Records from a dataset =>
--------

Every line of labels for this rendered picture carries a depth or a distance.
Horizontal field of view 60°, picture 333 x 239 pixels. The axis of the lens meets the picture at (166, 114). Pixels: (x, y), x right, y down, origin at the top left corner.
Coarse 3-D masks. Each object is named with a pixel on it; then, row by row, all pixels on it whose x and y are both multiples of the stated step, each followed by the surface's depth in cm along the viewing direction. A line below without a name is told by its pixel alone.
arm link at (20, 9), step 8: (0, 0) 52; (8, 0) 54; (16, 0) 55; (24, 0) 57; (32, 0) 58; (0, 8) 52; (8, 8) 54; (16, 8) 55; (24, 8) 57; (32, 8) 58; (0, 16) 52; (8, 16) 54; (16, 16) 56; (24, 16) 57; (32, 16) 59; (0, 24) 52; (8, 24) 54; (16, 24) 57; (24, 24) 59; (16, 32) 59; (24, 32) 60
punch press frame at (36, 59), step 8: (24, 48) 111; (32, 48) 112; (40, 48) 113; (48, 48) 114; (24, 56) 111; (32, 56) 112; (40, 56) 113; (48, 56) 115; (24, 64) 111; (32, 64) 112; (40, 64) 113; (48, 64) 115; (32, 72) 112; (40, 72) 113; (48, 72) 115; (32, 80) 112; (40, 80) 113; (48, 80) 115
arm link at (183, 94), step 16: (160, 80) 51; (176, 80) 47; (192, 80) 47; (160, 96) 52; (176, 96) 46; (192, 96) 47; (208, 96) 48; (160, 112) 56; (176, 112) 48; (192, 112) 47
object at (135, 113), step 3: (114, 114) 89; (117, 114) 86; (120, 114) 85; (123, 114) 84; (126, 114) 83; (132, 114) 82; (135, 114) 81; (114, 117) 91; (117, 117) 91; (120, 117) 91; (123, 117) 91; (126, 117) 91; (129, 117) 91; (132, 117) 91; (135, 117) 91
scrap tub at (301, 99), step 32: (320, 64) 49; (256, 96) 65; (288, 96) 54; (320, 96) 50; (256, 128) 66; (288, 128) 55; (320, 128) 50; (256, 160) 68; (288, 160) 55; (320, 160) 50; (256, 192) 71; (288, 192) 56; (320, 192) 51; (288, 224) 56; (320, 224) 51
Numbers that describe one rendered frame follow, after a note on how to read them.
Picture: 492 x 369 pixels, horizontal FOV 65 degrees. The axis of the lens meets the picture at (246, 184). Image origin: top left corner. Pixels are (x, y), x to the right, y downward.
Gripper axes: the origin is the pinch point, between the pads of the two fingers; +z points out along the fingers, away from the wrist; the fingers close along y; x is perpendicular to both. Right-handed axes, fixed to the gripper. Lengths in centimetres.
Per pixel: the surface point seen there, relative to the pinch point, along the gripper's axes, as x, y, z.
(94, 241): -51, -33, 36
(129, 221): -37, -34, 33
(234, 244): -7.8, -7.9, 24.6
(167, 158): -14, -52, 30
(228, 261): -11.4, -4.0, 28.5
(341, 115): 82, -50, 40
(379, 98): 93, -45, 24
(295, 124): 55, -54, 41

--------

In the records above, some lines hold the word "rendered"; copy each such line.

Every line of labels for this rendered picture carries a depth or a distance.
Numbers that describe one rendered frame follow, after a note on how to read them.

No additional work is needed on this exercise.